Ces différents stockages et entreposages ne sont pas sans poser des problèmes (notamment pour le centre de La Manche mais la situation la plus à risque se présente pour l’entreposage des combustibles irradiés (en particulier MOX) dans les piscines des centrales nucléaires et surtout celle de La Hague qui contient environ l’équivalent de cent chargements complets d’un réacteur de puissance (environ 1000 MW de puissance électrique). En effet, ces piscines ne sont pas sécurisées par rapport à des agressions extérieures naturelles, terroristes ou militaires), situation qui ne peut perdurer et a été soulignée par l’autorité de sûreté.
On a ainsi toute une gamme de déchets, depuis des matières entreposées dont une partie sera retraitée (les combustibles à uranium) jusqu’aux résidus des mines, en passant par toutes les catégories qui se distinguent par leur activité (haute activité HA, moyenne activité MA, faible activité FA) et la durée de vie (on parle de « demie vie » qui est le temps au bout duquel la quantité initiale du produit concerné a été réduite de moitié), celles-ci allant jusqu’à des centaines de milliers d’années pour certains produits.

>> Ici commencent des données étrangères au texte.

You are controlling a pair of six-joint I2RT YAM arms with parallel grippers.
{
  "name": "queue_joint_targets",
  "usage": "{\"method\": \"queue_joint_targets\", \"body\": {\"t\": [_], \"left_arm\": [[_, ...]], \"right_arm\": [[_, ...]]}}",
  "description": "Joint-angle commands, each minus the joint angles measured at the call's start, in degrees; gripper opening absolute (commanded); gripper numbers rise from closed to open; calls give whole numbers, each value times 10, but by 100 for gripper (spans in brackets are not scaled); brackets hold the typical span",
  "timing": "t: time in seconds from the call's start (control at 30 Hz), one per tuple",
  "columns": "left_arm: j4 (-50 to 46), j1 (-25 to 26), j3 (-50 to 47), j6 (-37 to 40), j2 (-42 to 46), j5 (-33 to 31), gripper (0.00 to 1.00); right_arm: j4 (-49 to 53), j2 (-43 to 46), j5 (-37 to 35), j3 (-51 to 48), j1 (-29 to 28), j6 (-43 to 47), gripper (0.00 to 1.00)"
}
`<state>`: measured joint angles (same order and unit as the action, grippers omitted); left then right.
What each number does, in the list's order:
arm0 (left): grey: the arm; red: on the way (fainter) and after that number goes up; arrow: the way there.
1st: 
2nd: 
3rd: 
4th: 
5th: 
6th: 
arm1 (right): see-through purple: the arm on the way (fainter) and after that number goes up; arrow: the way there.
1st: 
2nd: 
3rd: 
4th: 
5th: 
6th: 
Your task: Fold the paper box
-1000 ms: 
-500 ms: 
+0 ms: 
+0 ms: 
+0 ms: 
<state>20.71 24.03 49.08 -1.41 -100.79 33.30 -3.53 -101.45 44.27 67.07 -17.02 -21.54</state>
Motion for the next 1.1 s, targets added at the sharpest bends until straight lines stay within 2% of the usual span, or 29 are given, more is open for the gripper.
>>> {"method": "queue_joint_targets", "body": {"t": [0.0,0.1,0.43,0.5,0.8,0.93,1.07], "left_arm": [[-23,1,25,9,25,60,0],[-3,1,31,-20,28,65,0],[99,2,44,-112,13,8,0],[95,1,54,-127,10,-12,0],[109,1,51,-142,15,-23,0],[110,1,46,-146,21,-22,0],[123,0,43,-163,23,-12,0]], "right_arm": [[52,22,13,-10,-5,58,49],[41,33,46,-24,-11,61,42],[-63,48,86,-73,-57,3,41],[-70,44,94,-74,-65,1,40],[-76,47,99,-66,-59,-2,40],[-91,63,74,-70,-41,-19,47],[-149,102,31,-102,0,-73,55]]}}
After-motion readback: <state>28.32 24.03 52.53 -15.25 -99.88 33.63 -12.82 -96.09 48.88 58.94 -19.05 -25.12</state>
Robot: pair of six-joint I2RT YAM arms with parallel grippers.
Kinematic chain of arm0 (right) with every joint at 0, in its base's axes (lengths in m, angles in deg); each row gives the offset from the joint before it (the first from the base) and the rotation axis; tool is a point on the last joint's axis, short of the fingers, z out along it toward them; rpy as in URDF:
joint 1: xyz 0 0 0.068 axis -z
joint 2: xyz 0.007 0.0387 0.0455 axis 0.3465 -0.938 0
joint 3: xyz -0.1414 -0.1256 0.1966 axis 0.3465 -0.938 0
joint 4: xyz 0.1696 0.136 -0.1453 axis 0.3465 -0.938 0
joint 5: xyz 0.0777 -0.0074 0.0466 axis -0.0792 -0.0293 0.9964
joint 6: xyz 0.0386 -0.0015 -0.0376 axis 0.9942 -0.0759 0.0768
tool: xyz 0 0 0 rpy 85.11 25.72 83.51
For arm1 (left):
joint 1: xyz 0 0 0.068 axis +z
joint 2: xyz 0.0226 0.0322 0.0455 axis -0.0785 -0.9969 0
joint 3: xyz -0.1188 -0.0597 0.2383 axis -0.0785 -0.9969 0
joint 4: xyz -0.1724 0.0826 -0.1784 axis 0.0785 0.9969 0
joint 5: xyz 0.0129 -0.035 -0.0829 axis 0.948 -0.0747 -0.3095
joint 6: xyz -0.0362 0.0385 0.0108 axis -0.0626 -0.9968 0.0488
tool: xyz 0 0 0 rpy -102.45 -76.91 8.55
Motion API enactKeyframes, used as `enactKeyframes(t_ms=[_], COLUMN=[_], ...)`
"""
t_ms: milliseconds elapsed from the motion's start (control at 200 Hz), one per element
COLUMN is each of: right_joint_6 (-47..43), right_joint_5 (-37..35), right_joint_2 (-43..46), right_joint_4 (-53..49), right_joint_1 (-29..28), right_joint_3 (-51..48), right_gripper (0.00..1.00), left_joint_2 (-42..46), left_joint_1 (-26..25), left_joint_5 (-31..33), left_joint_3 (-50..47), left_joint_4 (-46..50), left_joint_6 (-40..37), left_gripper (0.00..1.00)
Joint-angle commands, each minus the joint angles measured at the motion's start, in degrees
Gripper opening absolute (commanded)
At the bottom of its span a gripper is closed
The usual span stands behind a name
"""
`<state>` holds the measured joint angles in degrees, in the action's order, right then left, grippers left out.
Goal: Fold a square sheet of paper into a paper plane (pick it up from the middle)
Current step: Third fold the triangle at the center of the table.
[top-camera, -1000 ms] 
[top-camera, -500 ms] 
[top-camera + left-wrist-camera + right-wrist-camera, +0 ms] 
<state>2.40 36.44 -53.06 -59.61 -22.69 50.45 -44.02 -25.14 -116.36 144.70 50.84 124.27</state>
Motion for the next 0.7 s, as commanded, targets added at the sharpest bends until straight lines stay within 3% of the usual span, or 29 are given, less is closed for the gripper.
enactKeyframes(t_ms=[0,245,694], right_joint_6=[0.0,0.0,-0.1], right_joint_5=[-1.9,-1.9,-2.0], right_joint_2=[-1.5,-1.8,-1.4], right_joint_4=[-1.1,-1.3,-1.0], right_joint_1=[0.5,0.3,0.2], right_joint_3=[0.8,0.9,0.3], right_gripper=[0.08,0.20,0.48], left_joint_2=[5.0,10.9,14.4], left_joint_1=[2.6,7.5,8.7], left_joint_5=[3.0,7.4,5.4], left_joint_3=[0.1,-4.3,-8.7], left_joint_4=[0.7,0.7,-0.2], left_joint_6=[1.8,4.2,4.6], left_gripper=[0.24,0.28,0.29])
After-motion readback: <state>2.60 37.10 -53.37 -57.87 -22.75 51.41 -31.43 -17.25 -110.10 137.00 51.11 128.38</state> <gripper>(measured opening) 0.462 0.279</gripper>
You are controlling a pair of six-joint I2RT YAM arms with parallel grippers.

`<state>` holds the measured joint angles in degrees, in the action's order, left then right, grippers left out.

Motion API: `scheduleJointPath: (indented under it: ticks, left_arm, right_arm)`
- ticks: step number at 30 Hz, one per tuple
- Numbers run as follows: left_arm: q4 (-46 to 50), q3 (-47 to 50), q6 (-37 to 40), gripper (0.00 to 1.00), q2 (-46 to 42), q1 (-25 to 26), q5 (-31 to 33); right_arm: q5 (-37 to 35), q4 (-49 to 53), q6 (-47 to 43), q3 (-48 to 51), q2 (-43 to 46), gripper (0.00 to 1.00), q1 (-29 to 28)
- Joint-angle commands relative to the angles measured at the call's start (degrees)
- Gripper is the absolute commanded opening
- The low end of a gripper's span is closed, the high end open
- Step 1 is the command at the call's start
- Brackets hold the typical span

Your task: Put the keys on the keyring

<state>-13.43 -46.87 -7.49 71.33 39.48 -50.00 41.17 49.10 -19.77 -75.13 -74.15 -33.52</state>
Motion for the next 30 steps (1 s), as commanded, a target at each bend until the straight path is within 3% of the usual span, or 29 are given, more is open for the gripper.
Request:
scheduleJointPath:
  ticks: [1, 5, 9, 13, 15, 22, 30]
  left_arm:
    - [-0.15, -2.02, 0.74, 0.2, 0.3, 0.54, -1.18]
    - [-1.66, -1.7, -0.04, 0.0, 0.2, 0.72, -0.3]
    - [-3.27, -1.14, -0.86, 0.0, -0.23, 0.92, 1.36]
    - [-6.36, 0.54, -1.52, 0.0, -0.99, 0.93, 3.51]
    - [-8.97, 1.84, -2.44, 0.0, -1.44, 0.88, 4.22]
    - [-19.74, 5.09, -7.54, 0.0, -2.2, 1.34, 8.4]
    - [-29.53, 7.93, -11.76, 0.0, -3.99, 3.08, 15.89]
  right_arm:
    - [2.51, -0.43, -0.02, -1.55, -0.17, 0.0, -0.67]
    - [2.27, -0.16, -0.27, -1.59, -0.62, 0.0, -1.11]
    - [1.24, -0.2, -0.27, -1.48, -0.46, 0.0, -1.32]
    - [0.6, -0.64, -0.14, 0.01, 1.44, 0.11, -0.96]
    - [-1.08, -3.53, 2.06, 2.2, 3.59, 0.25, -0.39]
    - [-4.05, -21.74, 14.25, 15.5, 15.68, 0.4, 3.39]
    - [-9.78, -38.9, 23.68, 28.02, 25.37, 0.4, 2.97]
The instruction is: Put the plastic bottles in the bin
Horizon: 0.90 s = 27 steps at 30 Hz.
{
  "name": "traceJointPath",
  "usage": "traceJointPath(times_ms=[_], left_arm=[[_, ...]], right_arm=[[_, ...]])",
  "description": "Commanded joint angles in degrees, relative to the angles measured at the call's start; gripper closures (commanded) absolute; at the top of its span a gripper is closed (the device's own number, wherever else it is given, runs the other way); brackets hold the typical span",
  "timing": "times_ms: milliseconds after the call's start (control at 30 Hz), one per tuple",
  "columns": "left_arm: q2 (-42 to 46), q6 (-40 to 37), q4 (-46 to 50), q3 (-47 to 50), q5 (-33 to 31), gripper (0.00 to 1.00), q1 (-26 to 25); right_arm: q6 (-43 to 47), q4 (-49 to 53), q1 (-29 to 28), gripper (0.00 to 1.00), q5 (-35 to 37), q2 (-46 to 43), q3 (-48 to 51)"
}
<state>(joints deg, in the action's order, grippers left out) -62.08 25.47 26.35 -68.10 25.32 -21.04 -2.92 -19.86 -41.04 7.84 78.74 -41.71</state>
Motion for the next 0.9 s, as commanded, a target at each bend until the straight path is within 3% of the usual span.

Les déchets radioactifs prévus pour le stockage dans Cigeo (HAVL, les verres stockés à La Hague, et MAVL , en conteneurs de bitume ou de béton) ne constituent donc qu’une partie minoritaire de l’ensemble des déchets (non seulement en volume mais aussi en radioactivité) actuellement sur le territoire, que ceux-ci soient appelés dans le langage « nucléaire » déchets radioactifs ou matières récupérables (comme le plutonium), en sachant qu’une très grande partie ne sera probablement pas récupérée. Cela s’appliquant évidemment au plutonium qui est présent à la fois « sur les étagères » de La Hague et dans les combustibles MOX irradiés
Ce qui paraît de la première urgence est d’assurer la sécurité des stockages et entreposages actuels, avant de se lancer dans des opérations de stockage en profondeur. Ajoutons pour être complets que la France, qui a choisi le retraitement, ne retraite qu’un millier de tonnes de combustibles irradié par an, alors que nos centrales en "produisent " 1200 tonnes par an. Il y a donc accumulation progressive de combustibles irradiés non retraités qu’il va falloir entreposer dans des conditions de sécurité acceptables.